Jake’s mission is to stay five years, keep tabs on Oswald and uncover the truth of the Kennedy assassination controversy—and, if Oswald acted alone, to stop him. King provides details that make the time-travel plausible—suspending disbelief in that sense is playfully easy. Compounding Jake’s goal is his desire to change other pieces of the past—to change other tragedies, which confronts the prophecy that “the past is obdurate,” those words that he returns to.

Jake assumes the identity of George Amberson, and makes a couple of trial runs before committing to his five-year stay. He eventually lands in the fictional town of Jodie, Texas, a town north of Dallas, where he can earn a living as a teacher, and tail Oswald during his off-hours. It is in Jodie where the moral questions and most of the adventure lodge in the reader’s heart. Jake/George becomes emotionally invested in the people, the town, and one attractive librarian, Sadie Dunhill. Inevitably, his mission and his new life rub together, generating poignant conflicts and urgent demands that threaten to undermine his quest.

King’s strengths include his sense of place and time. He renders 1958 so specifically that you will be transported. Ten-cent root beers with foam; fin-tailed Chevrolets; cigarette smoke wafting inside and out; Jerry Lee Lewis and Elvis from the jukebox; dancing cheek-to-cheek; mink stoles and Moxie soda; rotary dial phones and party lines, and so much more to texturize the “Land of Ago.” There’s even a meta-fictional surprise in Derry, where characters from a former novel appear, connecting George with the past’s push on the present. King makes it credible for memories to branch arterially from past to present, for different time periods to cast hazy shadows and intersections on each other. Parallels flourish, coincidences shade.

The novel is both story and character-driven, but there’s no question of the white hats vs. the black hats here. King removes the guesswork, which can be a drawback to discovery. Dialogue is earnestly overstated, motives occasionally simplified, and plot devices conveniently executed, or with a bait-and-switch technique. He isn’t one for much subtlety, justifying (too many) coincidences by cleverly making coincidence part of the theme. But it works, and beneath it all is an enchanting story. The reader cares as passionately as Jake. Sadie, however, is the unforgettable character in this book.
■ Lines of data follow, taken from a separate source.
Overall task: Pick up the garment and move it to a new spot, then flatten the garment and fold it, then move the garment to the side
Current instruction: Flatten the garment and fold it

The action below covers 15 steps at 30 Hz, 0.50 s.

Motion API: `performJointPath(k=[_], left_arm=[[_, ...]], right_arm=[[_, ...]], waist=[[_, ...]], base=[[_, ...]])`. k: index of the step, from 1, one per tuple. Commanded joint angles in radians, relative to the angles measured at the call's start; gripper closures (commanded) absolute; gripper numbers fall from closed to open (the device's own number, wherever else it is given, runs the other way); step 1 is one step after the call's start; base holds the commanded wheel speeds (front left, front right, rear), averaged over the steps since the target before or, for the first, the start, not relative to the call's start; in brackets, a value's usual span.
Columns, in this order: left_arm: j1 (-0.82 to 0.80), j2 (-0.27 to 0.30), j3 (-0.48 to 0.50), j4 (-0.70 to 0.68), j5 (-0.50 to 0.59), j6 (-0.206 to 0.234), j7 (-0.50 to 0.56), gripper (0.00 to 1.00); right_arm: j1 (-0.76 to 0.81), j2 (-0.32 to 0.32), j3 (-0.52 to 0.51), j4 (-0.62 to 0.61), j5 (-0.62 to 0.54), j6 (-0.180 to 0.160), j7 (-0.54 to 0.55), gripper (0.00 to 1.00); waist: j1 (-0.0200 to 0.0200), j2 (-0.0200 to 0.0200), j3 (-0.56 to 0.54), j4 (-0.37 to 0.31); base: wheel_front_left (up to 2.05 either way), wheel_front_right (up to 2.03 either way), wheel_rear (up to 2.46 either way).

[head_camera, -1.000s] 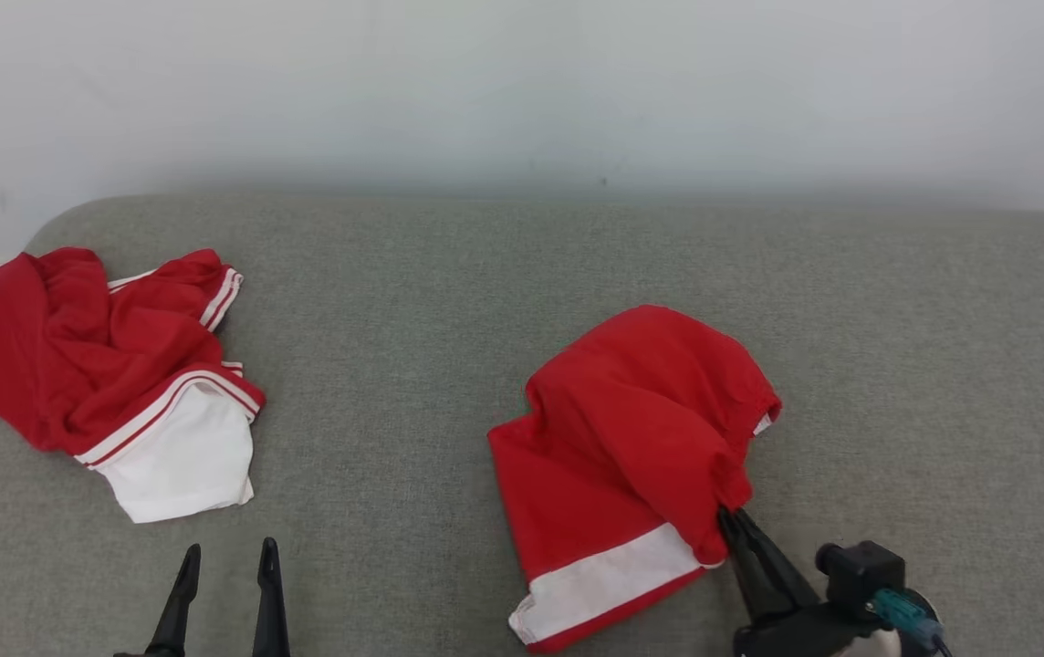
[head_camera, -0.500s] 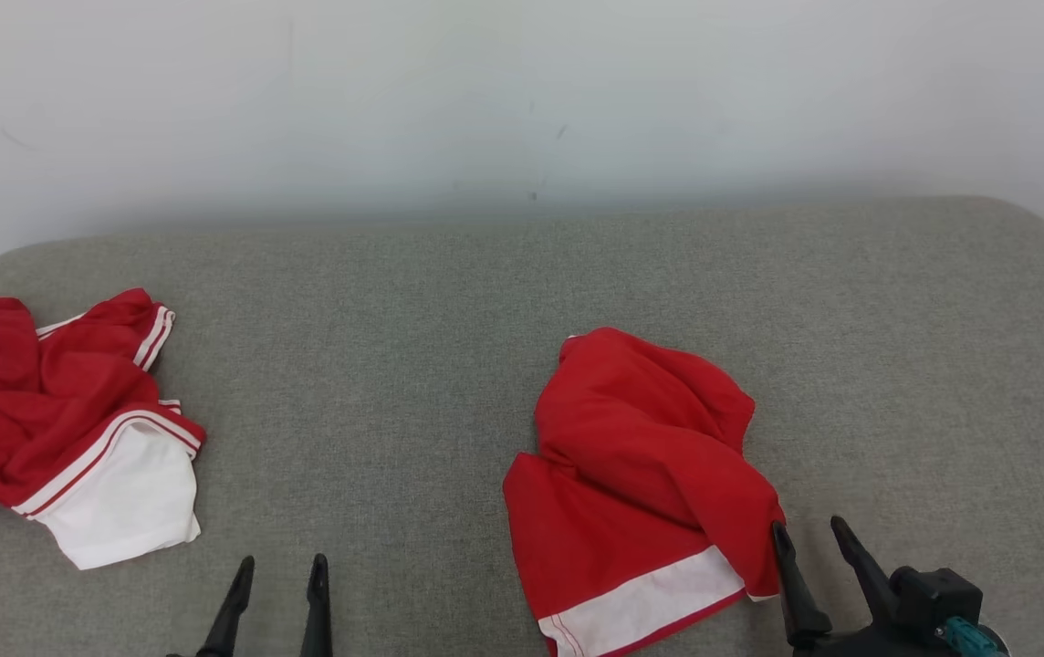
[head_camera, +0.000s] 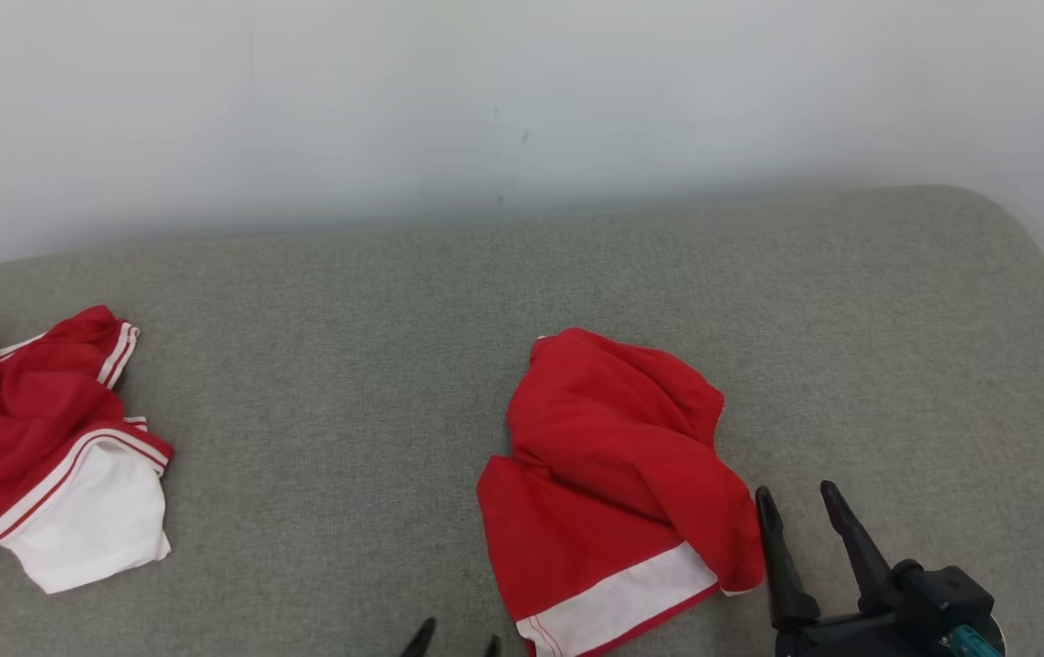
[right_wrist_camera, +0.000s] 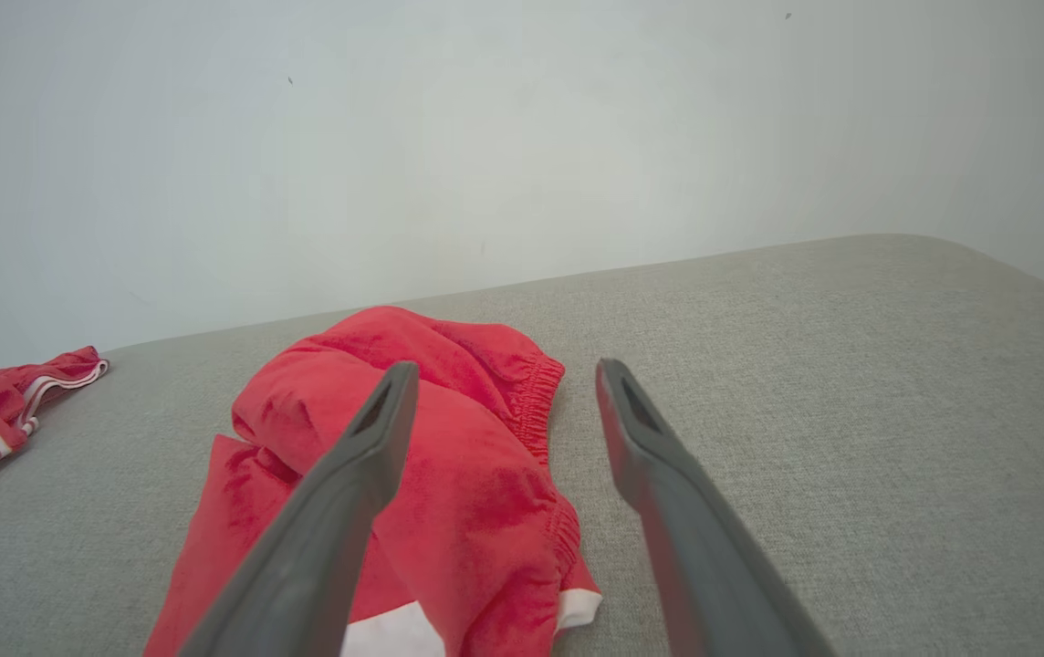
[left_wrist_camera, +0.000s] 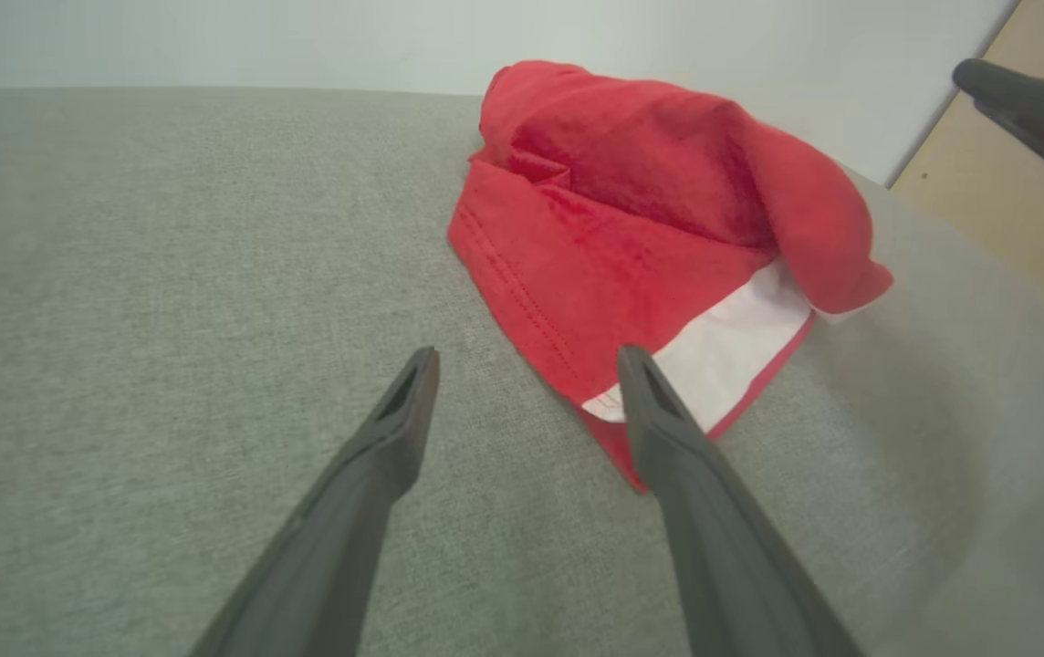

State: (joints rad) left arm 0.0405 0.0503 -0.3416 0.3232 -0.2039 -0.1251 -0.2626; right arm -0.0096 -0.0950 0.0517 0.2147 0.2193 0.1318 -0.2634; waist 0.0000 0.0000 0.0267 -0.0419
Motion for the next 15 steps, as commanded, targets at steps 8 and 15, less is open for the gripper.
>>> performJointPath(k=[8,15], left_arm=[[-0.095,0.001,-0.203,0.166,-0.071,-0.004,-0.003,0.00],[-0.172,0.001,-0.245,0.284,-0.133,-0.005,-0.003,0.00]], right_arm=[[-0.009,0.016,0.041,-0.004,-0.014,-0.002,-0.002,0.00],[-0.025,0.023,0.045,-0.005,-0.015,-0.002,-0.002,0.00]], waist=[[0.0000,0.0000,0.044,-0.076],[0.0000,0.0000,0.063,-0.119]], base=[[0.00,0.00,0.00],[0.00,0.00,0.00]])
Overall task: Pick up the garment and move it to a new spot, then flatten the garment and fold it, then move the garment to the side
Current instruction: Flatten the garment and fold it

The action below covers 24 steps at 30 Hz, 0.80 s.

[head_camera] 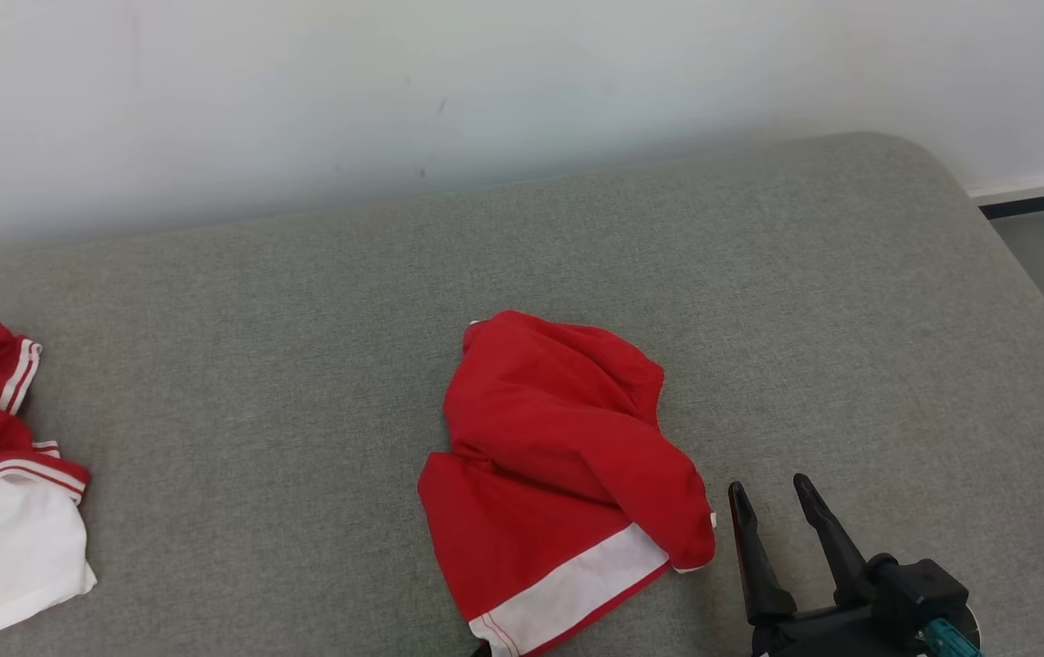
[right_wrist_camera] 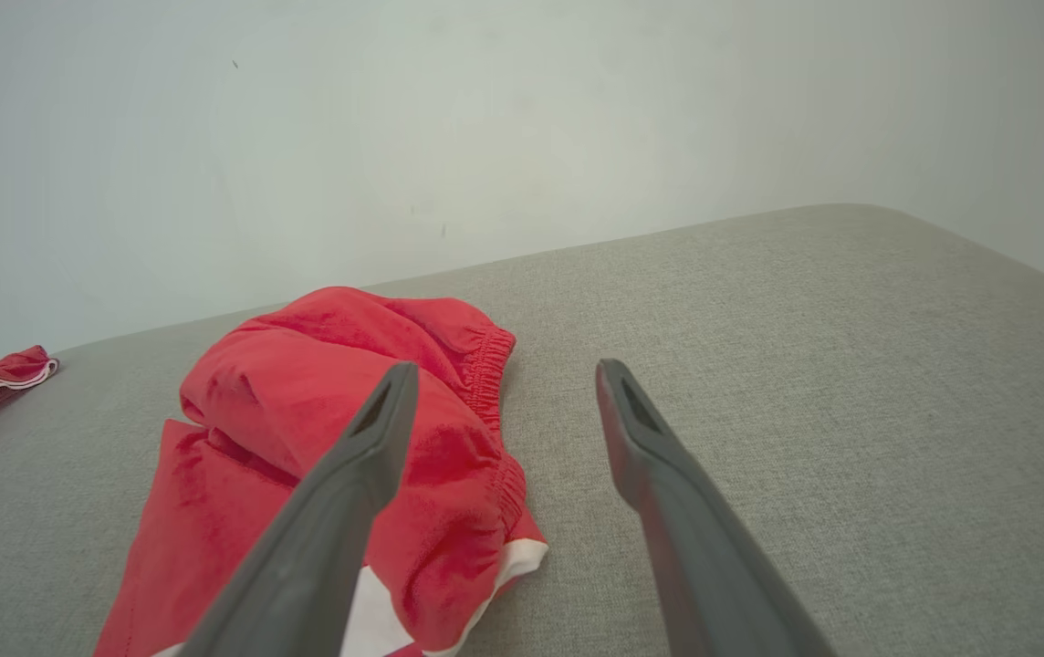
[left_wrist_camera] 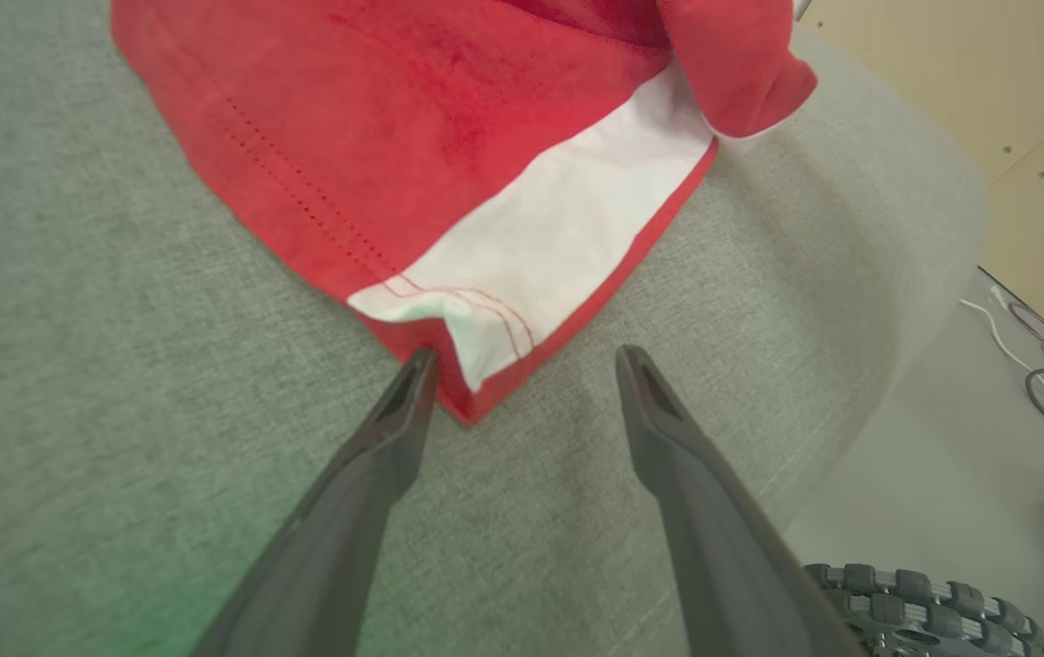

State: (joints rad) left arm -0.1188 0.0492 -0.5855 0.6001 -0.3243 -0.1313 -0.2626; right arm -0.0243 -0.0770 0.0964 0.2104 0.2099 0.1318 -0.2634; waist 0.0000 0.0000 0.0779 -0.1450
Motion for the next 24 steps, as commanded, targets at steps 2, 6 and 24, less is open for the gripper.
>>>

Jake/George may be the hero, but Sadie is the spirited touchstone. Comely, fetchingly clumsy, and wounded, she dances off the pages.

Despite the voluminous research done by King into the Oswald controversy, his conclusions are woven into the book rather cursorily, but emphatically. Does this matter? It might, especially to readers who feel that authorial intrusion into the narrative was intemperate. The reader doesn’t have to necessarily agree with a character’s actions, but if a historical context is displayed as fact, but the facts don’t add up for the reader, then it falls apart.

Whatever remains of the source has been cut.